*** Opening of Collected material ***
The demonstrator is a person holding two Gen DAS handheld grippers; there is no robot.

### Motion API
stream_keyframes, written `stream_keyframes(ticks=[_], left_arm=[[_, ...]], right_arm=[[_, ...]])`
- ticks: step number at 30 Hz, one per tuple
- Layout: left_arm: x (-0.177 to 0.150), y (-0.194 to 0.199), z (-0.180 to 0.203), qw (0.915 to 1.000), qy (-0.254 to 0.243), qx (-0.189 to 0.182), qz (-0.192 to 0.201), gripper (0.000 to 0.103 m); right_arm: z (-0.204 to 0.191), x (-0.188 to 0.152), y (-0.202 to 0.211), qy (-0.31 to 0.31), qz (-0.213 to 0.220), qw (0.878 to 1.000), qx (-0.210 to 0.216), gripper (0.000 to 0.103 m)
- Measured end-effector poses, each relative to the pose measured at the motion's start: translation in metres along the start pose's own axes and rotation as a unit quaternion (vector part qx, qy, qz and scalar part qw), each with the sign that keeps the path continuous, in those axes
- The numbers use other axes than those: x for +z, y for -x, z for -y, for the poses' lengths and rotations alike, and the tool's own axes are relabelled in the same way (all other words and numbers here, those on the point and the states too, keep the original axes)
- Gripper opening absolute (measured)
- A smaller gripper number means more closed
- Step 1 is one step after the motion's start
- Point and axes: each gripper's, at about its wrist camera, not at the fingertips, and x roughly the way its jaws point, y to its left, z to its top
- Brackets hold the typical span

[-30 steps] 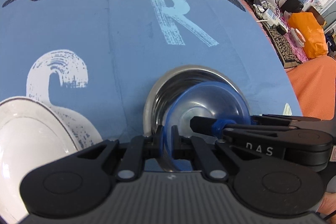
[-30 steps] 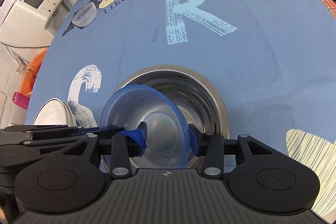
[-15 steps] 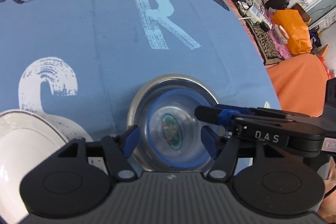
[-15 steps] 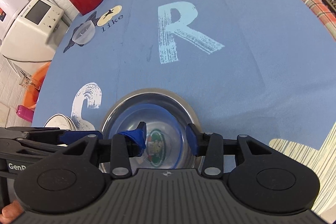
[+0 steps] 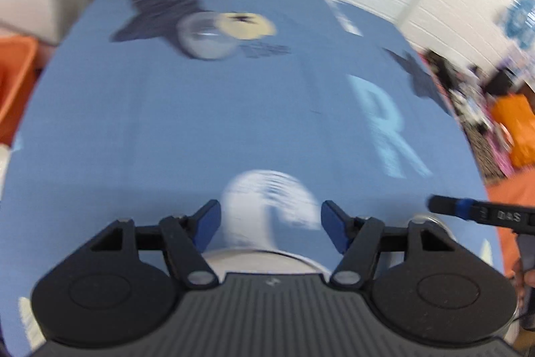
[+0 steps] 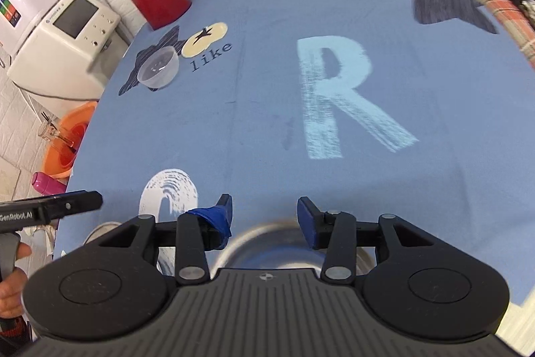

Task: Organize plates and bowls
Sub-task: 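Move both grippers to the clear plastic bowl and close on its rim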

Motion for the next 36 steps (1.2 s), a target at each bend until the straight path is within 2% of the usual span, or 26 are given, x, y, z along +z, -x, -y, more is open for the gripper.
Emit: stream_keyframes(ticks=[4,7,12,15,17,23,28,29,30,31,33,36], left_arm=[[0.027,-0.013,-0.058,0.9983,0.050,0.030,0.003,0.067],[0.059,-0.028,-0.085,0.9962,0.082,0.027,0.008,0.067],[0.117,-0.058,-0.093,0.9945,0.101,0.010,0.026,0.067],[0.149,-0.078,-0.089,0.9945,0.097,0.011,0.037,0.067],[0.165,-0.094,-0.087,0.9949,0.093,0.020,0.034,0.067],[0.183,-0.140,-0.095,0.9941,0.100,0.041,0.011,0.067],[0.183,-0.151,-0.099,0.9932,0.102,0.054,0.018,0.067],[0.183,-0.151,-0.100,0.9928,0.104,0.055,0.022,0.064],[0.183,-0.151,-0.101,0.9928,0.106,0.050,0.026,0.045],[0.183,-0.152,-0.101,0.9930,0.106,0.046,0.025,0.040],[0.182,-0.154,-0.100,0.9942,0.101,0.032,0.014,0.004],[0.174,-0.152,-0.098,0.9933,0.115,0.004,0.007,0.000]], right_arm=[[-0.032,0.032,-0.048,0.020,-0.027,0.999,0.014,0.027],[-0.059,0.063,-0.084,0.029,-0.035,0.998,0.033,0.027],[-0.099,0.119,-0.135,0.026,-0.023,0.997,0.069,0.028],[-0.120,0.149,-0.159,0.039,-0.007,0.997,0.064,0.028],[-0.130,0.164,-0.177,0.050,-0.012,0.997,0.056,0.028],[-0.144,0.189,-0.217,0.096,-0.017,0.995,0.017,0.029],[-0.153,0.196,-0.238,0.117,-0.033,0.992,0.011,0.029],[-0.151,0.196,-0.240,0.114,-0.035,0.993,0.019,0.026],[-0.149,0.196,-0.240,0.106,-0.029,0.993,0.033,0.026],[-0.147,0.194,-0.240,0.095,-0.029,0.994,0.044,0.025],[-0.147,0.189,-0.238,0.082,-0.034,0.994,0.058,0.024],[-0.152,0.176,-0.231,0.067,-0.052,0.993,0.079,0.021]])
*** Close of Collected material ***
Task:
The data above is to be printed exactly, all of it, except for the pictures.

Solution for this exercise:
The demonstrator is a person holding two Gen DAS handheld grippers; there is no robot.

### Motion API
stream_keyframes, written `stream_keyframes(ticks=[_], left_arm=[[_, ...]], right_arm=[[_, ...]])`
- ticks: step number at 30 Hz, one per tuple
- Layout: left_arm: x (-0.177 to 0.150), y (-0.194 to 0.199), z (-0.180 to 0.203), qw (0.915 to 1.000), qy (-0.254 to 0.243), qx (-0.189 to 0.182), qz (-0.192 to 0.201), gripper (0.000 to 0.103 m); right_arm: z (-0.204 to 0.191), x (-0.188 to 0.152), y (-0.202 to 0.211), qy (-0.31 to 0.31), qz (-0.213 to 0.220), qw (0.878 to 1.000), qx (-0.210 to 0.216), gripper (0.000 to 0.103 m)
- Measured end-effector poses, each relative to the pose measured at the motion's start: translation in metres along the start pose's own axes and rotation as a unit quaternion (vector part qx, qy, qz and scalar part qw), each with the sign that keeps the path continuous, in those axes
- The numbers use other axes than those: x for +z, y for -x, z for -y, for the poses' lengths and rotations alike, and the tool's own axes are relabelled in the same way (all other words and numbers here, those on the point and the states too, keep the original axes)
- Gripper opening absolute (measured)
- A smaller gripper number means more closed
- Step 1 is one step after the motion's start
- Point and axes: each gripper's, at about its wrist camera, not at the fingertips, and x roughly the way its jaws point, y to its left, z to its top
- Brackets hold the typical span

[-30 steps] 
[-30 steps] 
[-15 steps] 
[-15 steps] 
[+0 steps] 
[+0 steps] 

Task: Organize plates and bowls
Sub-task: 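Move both grippers to the clear plastic bowl and close on its rim
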
Motion for the next 36 steps (1.2 s), a target at each bend until the straight path is within 2% of the usual span, or 26 are given, x, y, z along +z, -x, -y, more is open for the gripper.
Emit: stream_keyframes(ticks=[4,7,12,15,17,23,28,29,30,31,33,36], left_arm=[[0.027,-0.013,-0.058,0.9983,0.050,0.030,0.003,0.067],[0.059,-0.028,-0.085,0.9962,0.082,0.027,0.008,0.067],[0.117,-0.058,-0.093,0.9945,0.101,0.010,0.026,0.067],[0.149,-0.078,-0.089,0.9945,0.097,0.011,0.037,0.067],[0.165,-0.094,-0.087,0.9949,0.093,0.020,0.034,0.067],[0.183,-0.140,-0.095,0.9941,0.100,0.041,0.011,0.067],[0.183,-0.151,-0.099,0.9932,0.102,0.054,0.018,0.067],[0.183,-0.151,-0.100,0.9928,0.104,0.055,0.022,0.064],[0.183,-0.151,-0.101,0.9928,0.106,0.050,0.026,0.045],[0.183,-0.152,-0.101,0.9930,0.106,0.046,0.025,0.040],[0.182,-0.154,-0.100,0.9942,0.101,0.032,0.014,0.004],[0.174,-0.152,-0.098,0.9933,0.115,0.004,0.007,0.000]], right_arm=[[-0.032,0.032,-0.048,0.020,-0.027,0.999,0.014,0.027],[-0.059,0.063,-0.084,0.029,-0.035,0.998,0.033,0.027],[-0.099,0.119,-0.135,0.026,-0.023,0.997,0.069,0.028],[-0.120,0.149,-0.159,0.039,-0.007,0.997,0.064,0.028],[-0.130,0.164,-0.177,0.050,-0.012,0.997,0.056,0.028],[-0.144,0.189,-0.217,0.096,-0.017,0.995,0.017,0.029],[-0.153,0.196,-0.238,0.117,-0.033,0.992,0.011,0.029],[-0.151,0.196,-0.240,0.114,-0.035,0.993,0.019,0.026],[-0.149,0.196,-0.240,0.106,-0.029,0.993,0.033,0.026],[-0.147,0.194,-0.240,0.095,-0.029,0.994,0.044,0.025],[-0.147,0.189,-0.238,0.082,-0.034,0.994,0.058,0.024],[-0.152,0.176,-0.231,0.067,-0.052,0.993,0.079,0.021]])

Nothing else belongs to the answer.